Filter out every line below that lacks "picture", and copy the rest.

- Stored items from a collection
····················
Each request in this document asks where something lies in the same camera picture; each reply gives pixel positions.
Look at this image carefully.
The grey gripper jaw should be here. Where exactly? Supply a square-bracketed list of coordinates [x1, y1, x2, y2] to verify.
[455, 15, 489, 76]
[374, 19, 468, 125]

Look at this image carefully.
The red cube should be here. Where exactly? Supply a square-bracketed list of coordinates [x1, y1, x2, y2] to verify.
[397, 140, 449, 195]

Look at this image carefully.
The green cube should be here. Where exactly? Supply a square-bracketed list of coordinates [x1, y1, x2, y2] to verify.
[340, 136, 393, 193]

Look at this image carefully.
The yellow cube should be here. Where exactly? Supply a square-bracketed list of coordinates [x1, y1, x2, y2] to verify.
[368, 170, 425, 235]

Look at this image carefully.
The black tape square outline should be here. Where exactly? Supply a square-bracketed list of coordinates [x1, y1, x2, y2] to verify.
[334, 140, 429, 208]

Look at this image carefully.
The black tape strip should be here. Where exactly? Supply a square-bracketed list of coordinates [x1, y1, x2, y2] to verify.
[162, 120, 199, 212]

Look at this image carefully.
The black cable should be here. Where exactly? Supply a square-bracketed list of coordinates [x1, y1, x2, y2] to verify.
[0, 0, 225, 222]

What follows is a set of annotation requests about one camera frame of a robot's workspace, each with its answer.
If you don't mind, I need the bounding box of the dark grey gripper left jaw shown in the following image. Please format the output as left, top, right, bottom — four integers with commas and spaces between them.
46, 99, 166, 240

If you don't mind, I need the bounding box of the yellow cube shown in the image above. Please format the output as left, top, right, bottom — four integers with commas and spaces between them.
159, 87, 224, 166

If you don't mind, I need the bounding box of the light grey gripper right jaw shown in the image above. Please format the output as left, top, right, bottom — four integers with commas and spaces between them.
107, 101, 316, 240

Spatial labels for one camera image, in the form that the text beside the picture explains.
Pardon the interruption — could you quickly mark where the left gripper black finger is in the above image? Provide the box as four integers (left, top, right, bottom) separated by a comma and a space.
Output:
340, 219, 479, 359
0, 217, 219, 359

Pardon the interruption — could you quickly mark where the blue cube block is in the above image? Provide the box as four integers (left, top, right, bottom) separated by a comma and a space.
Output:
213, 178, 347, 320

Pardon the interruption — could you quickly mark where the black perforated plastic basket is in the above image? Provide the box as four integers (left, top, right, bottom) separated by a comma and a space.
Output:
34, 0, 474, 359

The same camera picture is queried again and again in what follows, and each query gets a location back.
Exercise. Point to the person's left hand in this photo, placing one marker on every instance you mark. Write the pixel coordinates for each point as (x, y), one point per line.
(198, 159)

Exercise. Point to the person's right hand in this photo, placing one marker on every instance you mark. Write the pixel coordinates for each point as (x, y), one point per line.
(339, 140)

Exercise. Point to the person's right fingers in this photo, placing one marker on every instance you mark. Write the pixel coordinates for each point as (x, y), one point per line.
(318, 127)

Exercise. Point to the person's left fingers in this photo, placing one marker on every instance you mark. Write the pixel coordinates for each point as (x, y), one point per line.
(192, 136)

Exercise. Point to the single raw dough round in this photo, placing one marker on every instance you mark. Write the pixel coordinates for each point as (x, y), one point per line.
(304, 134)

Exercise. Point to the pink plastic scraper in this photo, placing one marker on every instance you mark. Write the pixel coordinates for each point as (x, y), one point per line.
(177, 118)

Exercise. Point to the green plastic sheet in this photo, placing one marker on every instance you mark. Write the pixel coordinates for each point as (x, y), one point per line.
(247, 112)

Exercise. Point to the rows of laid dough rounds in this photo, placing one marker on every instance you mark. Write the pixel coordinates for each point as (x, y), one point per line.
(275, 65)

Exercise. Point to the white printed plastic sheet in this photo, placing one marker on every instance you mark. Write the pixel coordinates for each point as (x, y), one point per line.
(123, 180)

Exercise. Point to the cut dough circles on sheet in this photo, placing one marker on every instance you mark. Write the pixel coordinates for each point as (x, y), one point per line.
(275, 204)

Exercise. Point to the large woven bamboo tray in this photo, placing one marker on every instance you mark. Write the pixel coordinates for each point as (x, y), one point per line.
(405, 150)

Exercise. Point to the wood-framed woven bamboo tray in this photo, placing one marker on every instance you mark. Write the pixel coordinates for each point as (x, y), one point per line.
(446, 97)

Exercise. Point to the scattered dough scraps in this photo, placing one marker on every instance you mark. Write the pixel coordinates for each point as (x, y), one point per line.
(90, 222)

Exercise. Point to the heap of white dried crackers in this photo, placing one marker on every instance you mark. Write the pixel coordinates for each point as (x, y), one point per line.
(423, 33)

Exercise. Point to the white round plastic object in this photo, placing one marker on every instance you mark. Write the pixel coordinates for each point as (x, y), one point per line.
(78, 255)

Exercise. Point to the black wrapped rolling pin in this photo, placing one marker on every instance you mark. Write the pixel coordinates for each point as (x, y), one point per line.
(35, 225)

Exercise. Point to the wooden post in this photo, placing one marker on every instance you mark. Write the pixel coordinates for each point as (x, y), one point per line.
····················
- EXERCISE SOLUTION
Each request in this document asks where something lies in the same camera picture; each reply gives pixel positions.
Spatial labels for one camera image, in the form that the text beside the picture explains.
The same camera picture is queried again and again in what follows, and each query gets a location back.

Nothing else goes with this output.